How will the Senate confirm a new Attorney General?

With Eric Holder’s decision to resign as Attorney General, the Obama administration faces the task of getting a new Justice Department chief approved in what could be a closely divided Senate.


Holder announced his intended resignation on Thursday and he will remain in office until a successor is named and then confirmed by the Senate.

With Congress mostly out of session until after the mid-term elections, the big question becomes what kind of Senate will vote on Holder’s replacement: one controlled by Democrats under the current filibuster rules, or one controlled by Republicans in the New Year?

According to the website Real Clear Politics, the Senate race remains to close too call, based on current polling data.

Under the Constitution’s Article II, Section 2, the President offers executive office nominees such as the Attorney General to the Senate for confirmation under the Senate’s “Advice and Consent” powers.

One unlikely scenario is that the President would seek a confirmation hearing immediately.
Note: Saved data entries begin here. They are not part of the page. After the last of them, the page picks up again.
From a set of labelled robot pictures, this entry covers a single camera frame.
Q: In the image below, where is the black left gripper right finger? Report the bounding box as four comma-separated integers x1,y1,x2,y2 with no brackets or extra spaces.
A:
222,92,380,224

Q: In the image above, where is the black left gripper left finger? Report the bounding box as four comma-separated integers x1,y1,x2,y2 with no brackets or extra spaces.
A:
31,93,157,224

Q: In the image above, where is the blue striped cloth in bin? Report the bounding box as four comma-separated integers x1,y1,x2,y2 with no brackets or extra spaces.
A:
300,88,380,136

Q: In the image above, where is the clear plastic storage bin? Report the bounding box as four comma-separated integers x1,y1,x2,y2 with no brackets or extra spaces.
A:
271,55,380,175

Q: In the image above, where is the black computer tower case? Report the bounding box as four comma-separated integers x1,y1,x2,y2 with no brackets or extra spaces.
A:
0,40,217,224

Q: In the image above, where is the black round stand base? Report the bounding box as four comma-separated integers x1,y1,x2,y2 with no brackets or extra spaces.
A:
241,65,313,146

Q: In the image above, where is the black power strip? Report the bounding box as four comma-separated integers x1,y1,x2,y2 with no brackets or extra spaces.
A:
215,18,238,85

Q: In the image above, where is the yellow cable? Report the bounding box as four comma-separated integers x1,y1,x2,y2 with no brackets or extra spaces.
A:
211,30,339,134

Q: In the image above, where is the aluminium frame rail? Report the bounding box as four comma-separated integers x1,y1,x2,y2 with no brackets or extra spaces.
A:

Given the short time frame and the timing of the November election, a public process that gives the President’s opponents to chance to speak about Holder would prove very problematic.

A second scenario is a confirmation process would be during the Senate’s lame duck session between November 2014 and January 2015. Since Senate Majority Leader Harry Reid altered the chamber’s filibuster rules in late 2013, the Republicans can’t use the filibuster to block an Attorney General nominee during that time period.

Under the change made by Reid, the Senate can end debate over executive and judicial branch nominees with a simple majority rather than a supermajority of 60 votes. (The filibuster change doesn’t apply to Supreme Court nominations or legislation, and the rule change ends in the next Senate session in January 2015.)

If the GOP gains control of the Senate in the mid-term elections, the public spectacle of a confirmation hearing held by an outgoing Democrat-controlled Senate would bring added drama to the situation. If the Democrats control the Senate after the November 2014 elections, the process could carry into early 2015.

The third scenario is that President Obama and the Democrats pursue the nomination and confirmation process over time, and the nominee goes through the hearing process in the Senate after the new Congress convenes in early January 2015. Such a candidate would need to be a compromise candidate, if the Republicans control the Senate, or someone who doesn’t necessarily appeal to the GOP, if the Democrats retain Senate control.

Holder was sworn in as the 82nd Attorney General in February 2009 after serving as President Bill Clinton’s deputy attorney general, the first African-American to serve in that position. He was approved by a 75-21 vote in the Senate, and his nomination and confirmation process lasted for about two months.

One rumored replacement is Solicitor General Donald Verrilli, who was linked to the job by NPR. Verrilli has represented the Justice Department in many high-profile Supreme Court cases in recent years.

Other rumored replacements include former White House counsel Kathryn Ruemmler and Manhattan U.S. Attorney Preet Bharara, according to a Wall Street Journal report.